All lines in the material below that hold "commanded" should be found and copied.
┄┄┄┄┄┄┄┄┄┄┄┄┄┄┄┄┄┄┄┄
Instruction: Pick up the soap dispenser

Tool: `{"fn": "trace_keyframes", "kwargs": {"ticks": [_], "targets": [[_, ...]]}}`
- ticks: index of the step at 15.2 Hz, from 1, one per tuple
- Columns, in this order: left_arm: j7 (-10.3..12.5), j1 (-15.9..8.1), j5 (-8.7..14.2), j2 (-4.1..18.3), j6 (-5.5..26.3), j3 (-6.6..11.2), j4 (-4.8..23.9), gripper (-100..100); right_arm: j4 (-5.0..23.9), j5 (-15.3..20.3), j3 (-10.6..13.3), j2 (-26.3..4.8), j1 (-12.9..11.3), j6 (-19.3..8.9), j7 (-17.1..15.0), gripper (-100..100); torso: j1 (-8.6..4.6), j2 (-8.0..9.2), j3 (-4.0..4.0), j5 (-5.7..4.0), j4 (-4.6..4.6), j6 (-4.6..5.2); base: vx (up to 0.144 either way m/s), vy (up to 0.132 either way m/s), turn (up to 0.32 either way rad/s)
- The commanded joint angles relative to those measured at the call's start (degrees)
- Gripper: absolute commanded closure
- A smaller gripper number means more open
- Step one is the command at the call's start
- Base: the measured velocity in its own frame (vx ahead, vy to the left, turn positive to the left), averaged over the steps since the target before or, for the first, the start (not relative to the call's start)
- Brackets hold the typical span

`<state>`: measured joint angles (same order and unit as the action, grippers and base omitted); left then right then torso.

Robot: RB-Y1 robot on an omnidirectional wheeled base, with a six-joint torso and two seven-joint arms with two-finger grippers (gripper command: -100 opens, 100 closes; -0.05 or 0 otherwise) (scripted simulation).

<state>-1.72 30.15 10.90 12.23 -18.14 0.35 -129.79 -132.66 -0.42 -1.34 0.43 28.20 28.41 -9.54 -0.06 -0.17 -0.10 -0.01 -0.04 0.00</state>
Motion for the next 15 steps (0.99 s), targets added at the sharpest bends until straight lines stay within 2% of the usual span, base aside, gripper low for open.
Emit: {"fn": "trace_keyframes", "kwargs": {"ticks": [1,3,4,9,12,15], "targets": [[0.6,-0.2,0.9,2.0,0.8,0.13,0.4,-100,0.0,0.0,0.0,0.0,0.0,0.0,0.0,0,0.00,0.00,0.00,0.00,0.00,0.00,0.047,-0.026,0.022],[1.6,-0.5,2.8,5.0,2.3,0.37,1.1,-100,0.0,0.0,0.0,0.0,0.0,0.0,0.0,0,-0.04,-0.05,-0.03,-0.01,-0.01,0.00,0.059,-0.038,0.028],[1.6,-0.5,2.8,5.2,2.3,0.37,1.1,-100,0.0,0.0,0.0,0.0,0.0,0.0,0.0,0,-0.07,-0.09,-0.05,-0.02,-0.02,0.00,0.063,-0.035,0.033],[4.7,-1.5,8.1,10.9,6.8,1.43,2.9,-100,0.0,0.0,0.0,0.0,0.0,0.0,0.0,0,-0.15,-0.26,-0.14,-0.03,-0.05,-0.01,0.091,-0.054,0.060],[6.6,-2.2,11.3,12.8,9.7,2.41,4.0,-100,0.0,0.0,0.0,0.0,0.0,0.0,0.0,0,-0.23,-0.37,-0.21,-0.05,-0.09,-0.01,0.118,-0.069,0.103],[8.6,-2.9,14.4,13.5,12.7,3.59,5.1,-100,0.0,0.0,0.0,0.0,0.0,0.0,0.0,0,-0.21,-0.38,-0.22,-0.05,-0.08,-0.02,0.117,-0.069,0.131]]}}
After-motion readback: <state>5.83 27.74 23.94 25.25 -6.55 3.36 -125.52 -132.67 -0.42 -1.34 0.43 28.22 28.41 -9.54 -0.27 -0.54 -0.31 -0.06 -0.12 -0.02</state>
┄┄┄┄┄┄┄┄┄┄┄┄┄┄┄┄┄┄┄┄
Solution below =>
- The commanded joint angles relative to those measured at the call's start (degrees)
- Gripper: absolute commanded closure

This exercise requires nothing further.